Exercise> Copying exactly, give the lines in the material below from the one with "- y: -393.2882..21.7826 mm" to the one with "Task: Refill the", ends included, and nothing besides.

Dataset excerpt>
* * * *
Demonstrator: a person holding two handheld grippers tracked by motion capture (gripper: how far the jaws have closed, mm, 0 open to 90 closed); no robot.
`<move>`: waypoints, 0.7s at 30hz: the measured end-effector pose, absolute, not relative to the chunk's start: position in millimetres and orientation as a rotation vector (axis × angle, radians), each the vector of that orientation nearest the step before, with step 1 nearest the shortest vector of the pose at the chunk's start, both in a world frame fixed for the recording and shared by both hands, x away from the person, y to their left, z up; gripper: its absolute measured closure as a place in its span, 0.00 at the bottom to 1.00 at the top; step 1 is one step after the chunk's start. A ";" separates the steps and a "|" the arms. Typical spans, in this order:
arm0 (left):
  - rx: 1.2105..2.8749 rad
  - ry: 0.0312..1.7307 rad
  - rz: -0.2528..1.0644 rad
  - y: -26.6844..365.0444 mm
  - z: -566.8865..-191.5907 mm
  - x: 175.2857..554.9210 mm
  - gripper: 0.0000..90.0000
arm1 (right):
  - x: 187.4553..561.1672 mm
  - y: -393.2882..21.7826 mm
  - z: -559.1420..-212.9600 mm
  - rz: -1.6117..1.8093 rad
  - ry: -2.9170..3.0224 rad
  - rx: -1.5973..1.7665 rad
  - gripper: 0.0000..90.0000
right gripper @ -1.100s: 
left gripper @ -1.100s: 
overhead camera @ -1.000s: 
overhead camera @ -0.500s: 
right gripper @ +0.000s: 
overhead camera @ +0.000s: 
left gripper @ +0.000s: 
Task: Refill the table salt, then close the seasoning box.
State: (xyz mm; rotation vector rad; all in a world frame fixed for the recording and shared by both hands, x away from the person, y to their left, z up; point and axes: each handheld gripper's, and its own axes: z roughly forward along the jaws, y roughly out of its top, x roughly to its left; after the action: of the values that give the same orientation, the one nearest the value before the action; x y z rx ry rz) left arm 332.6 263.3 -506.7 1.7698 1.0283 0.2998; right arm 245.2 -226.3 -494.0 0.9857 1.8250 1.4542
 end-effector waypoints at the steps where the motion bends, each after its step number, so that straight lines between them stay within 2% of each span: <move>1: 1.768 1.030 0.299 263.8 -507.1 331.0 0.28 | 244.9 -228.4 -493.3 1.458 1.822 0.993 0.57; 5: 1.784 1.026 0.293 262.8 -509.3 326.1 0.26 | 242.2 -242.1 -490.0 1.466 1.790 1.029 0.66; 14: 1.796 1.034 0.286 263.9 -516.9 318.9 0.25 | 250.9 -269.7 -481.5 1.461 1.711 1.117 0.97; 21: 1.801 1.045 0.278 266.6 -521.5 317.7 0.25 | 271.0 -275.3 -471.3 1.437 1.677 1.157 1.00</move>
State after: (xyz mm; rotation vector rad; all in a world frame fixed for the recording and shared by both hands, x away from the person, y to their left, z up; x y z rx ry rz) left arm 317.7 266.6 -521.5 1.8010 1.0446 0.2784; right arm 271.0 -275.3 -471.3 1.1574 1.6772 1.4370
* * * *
Expected answer>
  - y: -393.2882..21.7826 mm
  - z: -559.1420..-212.9600 mm
  - rz: -1.6117..1.8093 rad
  - ry: -2.9170..3.0224 rad
  - rx: -1.5973..1.7665 rad
  - gripper: 0.0000..90.0000
right gripper @ -1.100s: 
left gripper @ -1.100s: 
overhead camera @ -1.000s: 
overhead camera @ -0.500s: 
right gripper @ +0.000s: 
overhead camera @ +0.000s: 
left gripper @ +0.000s: 
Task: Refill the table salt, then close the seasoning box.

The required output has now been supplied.